What this task involves:
Every line of the entries with the word "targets" in it should be shown.

[Data extracted from a collection]
■ ■ ■ ■ ■
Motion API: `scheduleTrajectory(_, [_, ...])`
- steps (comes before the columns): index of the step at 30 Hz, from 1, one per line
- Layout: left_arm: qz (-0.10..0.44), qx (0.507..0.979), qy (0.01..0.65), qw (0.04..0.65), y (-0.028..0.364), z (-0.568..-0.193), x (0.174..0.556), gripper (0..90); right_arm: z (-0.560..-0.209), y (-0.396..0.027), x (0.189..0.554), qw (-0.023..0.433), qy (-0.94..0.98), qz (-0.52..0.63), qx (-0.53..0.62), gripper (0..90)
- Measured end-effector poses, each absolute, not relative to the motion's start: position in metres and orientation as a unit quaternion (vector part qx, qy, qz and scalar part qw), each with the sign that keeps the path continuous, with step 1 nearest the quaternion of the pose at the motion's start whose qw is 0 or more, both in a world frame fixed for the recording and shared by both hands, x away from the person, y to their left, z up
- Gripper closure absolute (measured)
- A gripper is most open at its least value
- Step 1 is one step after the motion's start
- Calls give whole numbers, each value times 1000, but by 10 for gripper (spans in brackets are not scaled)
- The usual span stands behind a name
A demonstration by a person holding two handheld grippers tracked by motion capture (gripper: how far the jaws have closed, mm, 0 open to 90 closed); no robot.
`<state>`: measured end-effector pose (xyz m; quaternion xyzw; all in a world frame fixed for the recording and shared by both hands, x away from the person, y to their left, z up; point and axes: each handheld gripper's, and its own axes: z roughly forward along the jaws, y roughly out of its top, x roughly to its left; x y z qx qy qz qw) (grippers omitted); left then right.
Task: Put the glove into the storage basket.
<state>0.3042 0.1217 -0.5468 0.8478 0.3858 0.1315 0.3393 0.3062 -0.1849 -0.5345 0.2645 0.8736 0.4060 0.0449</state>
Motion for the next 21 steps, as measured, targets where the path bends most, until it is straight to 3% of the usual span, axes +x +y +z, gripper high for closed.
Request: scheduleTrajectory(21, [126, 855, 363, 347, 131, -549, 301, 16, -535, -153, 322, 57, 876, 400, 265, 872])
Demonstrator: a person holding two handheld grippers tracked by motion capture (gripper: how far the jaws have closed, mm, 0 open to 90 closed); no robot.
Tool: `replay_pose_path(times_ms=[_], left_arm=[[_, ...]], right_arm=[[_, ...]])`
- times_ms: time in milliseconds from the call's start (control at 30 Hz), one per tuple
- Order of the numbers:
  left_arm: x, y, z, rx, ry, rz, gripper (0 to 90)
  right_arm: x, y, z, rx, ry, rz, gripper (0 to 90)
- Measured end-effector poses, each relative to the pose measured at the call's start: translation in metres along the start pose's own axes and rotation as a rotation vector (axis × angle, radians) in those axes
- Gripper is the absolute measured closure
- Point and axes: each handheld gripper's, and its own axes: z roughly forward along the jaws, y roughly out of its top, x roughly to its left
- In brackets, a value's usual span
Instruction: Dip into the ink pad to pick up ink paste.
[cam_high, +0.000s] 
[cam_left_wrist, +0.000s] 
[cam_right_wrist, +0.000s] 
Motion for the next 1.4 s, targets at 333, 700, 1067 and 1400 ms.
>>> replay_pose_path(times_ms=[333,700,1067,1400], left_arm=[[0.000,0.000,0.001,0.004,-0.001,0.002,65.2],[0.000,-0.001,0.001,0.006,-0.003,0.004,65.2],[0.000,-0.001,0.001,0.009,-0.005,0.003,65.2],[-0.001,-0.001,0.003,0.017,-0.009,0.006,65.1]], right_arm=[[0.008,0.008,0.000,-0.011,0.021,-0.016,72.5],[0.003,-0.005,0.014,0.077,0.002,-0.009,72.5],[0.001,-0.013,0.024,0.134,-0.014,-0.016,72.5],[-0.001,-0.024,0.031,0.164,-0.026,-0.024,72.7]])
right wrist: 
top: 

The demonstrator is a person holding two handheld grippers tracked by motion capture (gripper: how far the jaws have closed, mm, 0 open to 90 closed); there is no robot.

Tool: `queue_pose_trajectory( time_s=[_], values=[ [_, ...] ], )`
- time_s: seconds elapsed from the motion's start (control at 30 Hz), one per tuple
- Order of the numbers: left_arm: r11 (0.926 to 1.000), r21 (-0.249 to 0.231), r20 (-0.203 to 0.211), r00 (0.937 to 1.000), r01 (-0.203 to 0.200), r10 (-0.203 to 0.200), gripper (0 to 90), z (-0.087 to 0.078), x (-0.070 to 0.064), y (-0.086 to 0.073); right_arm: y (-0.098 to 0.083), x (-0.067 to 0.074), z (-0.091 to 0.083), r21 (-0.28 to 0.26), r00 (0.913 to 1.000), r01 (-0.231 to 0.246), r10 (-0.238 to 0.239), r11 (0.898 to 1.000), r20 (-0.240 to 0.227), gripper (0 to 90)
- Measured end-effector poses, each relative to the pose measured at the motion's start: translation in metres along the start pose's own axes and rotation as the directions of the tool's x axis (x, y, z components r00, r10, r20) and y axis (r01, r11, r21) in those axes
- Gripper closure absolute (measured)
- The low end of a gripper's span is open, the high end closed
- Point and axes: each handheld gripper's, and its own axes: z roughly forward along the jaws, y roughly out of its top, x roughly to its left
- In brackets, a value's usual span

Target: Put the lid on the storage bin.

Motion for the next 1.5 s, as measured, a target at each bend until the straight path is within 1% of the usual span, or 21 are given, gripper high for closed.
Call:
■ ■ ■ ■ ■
Output of the exercise:
Motion for the next 21 steps, as measured, targets where the path bends most, until it is straight to 3% of the usual span, axes +x +y +z, gripper high for closed.
Motion for the next 1.4 s, targets at 333, 700, 1067 and 1400 ms.

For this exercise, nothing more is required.